3. Have students explore a complete strategy for the entire game. Two possible strategies they might consider are:
4. Attempt to complete the game in as few turns as possible so as to collect the 250–point bonus at the end of the game.
5. Attempt to land on all of the primes and coins, so use random number generators that give small numbers on each turn.
6. Have students investigate which random number generators are best for each of the strategies.

Questions for Students

1. Which random number generator do you like best?  Why?
2. Is that random number generator likely to get you to a prime number?  Why or Why Not?
[Example One:  I chose to flip one coin, I either don’t move because I got a zero or I move one space and land on 1. I’m not going to land on a prime. Example Two:  I chose to spin the even spinner and I changed my numbers to show 2, 3, 4, and 5. I will land on a prime if I spin a 2, 3 or 5 so I will most likely land on prime number]
3. Show me another way to find the probability of landing on a prime with this movement option.
4. Which of the two options you chose gives a higher probability of landing on a prime number?  How do you know?
[I think spinning the even spinner (with numbers 2, 3, 4, and 5) is better than rolling the die because the probability of landing on a prime with that spinner is ¾ and the probability of landing on a prime with a die is ½ and ¾ is greater than ½]
5. How are Groups A’s work and Group B’s work similar?  How are the different?
6. After hearing every group’s argument, did anyone change their mind about which movement option is best?  Why or why not?

Teacher Reflection

• Was students’ level of enthusiasm/involvement high or low? Explain why.
• Which methods did students use to determine probability? Area models, tree diagrams, pictures, formulas?
• Were the students actively engaged in mathematical discourse?  How could I have facilitated their conversations better?
• What adjustments were made during the lesson to encourage full participation from all students?

### What Are My Chances?

6-8
Students will conduct five experiments through stations to compare theoretical and experimental probability. The class data will be combined to compare with previously established theoretical probability.

### Probably Graphing

6-8
Student will conduct a coin tossing experiment for 30 trials.  Their results will be graphed and shows a line graph that progresses toward the theoretical probability.  The graph will also allow for a representation of heads or tails throughout the experiment.

### Learning Objectives

Students will:

• Calculate probability of independent events.
• Use logic and probability to defend the choices they would make in a game.
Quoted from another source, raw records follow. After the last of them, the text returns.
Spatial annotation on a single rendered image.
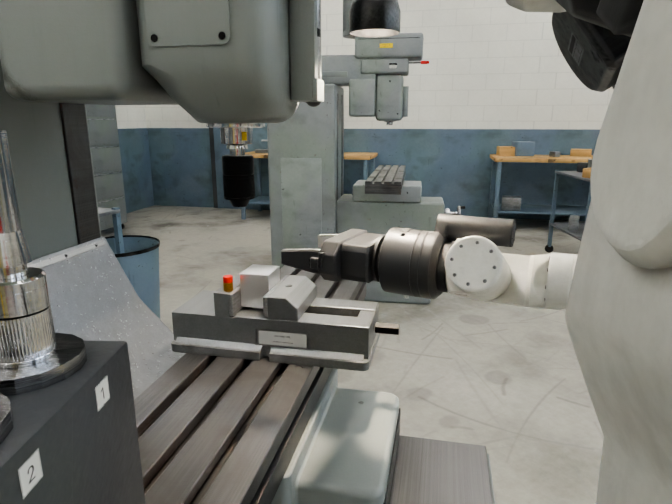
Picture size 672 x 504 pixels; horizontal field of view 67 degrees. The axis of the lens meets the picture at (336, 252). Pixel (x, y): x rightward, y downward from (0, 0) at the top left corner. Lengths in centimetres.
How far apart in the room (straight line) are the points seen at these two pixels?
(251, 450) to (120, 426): 20
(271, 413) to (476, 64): 676
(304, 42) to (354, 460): 61
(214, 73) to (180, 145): 754
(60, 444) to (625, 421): 36
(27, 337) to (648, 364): 42
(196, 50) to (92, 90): 15
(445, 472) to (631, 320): 80
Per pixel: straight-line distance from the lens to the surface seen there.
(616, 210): 17
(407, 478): 95
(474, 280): 59
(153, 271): 305
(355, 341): 82
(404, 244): 64
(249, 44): 69
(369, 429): 89
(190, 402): 78
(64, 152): 106
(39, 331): 47
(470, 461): 100
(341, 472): 80
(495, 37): 732
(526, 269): 69
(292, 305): 82
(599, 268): 20
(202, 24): 70
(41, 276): 47
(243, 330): 87
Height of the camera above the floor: 131
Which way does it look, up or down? 15 degrees down
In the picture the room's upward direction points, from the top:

### NCTM Standards and Expectations

• Use proportionality and a basic understanding of probability to make and test conjectures about the results of experiments and simulations.
• Compute probabilities for simple compound events, using such methods as organized lists, tree diagrams, and area models.

### Common Core State Standards – Mathematics

• CCSS.Math.Content.7.SP.C.5
Understand that the probability of a chance event is a number between 0 and 1 that expresses the likelihood of the event occurring. Larger numbers indicate greater likelihood. A probability near 0 indicates an unlikely event, a probability around 1/2 indicates an event that is neither unlikely nor likely, and a probability near 1 indicates a likely event.